Statewide curfew under discussion as multiple Hawaii ICUs operate at or above capacity
HONOLULU (HawaiiNewsNow) - The situation inside Hawaii’s hospitals is becoming more dire by the day. Staff shortages aren’t the only problem.
Leaders say a number of hospitals across the state have intensive care units running at or above capacity.
“We have a number of hospitals with ICUs running at 120 to 150% of capacity,” said Healthcare Association of Hawaii CEO Hilton Raethel. “We have patients backed up in a number of our EDs (emergency departments) waiting for beds.”
Lt. Gov. Josh Green says that includes the Queen’s Medical Center.
“Here on Oahu, our trauma center at Queen’s, they are full. They have no ICU beds left,” said Green. “So if there are car accidents or major heart attacks, they’re going to have to do their best to use their surgical facilities and other rooms to accommodate the service.”
He says hospitals are asking elected officials for more rules to help curb the need for emergency care.
On Monday afternoon, Queen’s issued a statement detailing its current situation.
“Queen’s is accepting patients who need emergency care for treatment such as traumas, heart attacks, and strokes. In addition, our intensive care unit (ICU) capacity fluctuates on any given day and time,” said Jason Chang, Queen’s Health Systems chief operating officer, in the statement.
“At the time of this writing, our ICU at The Queen’s Medical Center-Punchbowl is at capacity. We remain committed to providing care by constantly evaluating our operations to ensure our doors remain open to those in need of emergency care. Additionally, we also have the capability to treat patients at The Queen’s Medical Center-West Oahu. Our highest priority is the safety of our patients and our caregivers.”
Meanwhile, the first wave of health care reinforcements from the mainland arrived on the Big Island on Monday morning.
On Monday, 11 nurses and a respiratory therapist reported to Hilo Medical Center.
On the opposite side of the island, 35 more frontline health care workers arrived at Kona Community Hospital.
Resources at both facilities had been stretched to the limit. The relief workers will spend the next eight weeks helping tend to each hospitals COVID patients.
“It allows our strained staff to rest. To get a day off. To get re-energized and be on the top of their game to care for our patients,” said Hilo Medical Center’s Director of Public Affairs Elena Cabatu.
Those reinforcements are the first of approximately 550 caregivers expected to touch down in the islands over the next few weeks. They’ll be helping hospitals across the state cope with severe staffing shortages.
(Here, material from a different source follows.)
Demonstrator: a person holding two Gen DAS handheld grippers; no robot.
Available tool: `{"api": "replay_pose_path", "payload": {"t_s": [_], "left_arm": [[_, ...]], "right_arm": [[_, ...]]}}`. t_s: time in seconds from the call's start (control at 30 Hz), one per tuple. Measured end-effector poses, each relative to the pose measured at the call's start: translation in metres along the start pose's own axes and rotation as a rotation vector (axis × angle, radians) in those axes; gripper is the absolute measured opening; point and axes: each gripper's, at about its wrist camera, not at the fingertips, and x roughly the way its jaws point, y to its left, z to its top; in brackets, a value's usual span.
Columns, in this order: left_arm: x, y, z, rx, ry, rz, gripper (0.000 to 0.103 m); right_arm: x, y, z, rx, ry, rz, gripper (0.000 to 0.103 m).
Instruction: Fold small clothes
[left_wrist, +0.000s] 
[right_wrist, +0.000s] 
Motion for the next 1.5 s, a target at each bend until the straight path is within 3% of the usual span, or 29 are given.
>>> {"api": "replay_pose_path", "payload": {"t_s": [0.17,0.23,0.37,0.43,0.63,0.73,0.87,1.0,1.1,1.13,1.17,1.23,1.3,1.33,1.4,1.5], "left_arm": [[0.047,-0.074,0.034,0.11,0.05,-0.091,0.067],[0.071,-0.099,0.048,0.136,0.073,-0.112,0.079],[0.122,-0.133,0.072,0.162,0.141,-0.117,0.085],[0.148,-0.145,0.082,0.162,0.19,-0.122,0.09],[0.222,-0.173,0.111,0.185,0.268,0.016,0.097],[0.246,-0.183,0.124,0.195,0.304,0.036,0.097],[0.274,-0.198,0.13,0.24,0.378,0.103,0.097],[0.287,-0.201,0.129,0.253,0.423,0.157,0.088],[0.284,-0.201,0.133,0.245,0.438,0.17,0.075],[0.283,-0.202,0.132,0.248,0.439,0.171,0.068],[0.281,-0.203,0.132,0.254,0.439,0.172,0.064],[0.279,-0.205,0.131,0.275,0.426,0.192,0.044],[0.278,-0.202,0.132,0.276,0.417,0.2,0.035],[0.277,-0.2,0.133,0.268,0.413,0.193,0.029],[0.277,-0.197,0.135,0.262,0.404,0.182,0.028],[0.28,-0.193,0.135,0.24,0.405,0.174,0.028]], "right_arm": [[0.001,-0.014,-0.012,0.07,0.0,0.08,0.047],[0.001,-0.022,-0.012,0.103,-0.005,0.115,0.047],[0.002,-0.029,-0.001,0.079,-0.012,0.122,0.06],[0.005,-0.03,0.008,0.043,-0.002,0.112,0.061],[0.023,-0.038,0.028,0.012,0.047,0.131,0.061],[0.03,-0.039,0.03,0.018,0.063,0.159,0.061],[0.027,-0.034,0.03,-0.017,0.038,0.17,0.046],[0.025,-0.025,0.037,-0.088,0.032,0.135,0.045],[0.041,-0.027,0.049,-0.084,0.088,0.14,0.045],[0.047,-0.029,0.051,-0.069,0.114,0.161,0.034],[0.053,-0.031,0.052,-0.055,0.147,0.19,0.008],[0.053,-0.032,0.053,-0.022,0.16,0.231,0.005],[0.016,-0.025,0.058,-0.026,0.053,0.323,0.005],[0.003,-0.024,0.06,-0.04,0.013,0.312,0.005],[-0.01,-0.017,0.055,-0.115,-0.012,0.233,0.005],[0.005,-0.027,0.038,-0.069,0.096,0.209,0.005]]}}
The lieutenant governor says as of this morning, there were 321 COVID patients hospitalized across the state — 26 are vaccinated.
He says discussions are underway to reduce other kinds of cases coming into the system.
“Whether that’s curfews which have been recommended by some in the hospital community,” he said. “Because late-night accidents are when you get overflow at the hospitals, especially for trauma services.”
Back on the Big Island, officials at Kona Community Hospitals say they plan to increase the size of their newly created COVID wing.
“We’re talking about expanding that wall today to be able to accommodate more patients because in our emergency department we are seeing quite a few positives come through,” said Judy Donovan, the hospital’s director of marketing and strategic planning.
Cabatu says say the average length of stay for a COVID patient at Hilo Medical Center is four weeks, while the average stay for a non-COVID patient is four days.
“This should be one of top reasons for people to get vaccinated,” she said. “If not yourself, for the next person who has a heart attack or is in a bad car accident.”
Statewide, 61.3% of the population is fully vaccinated.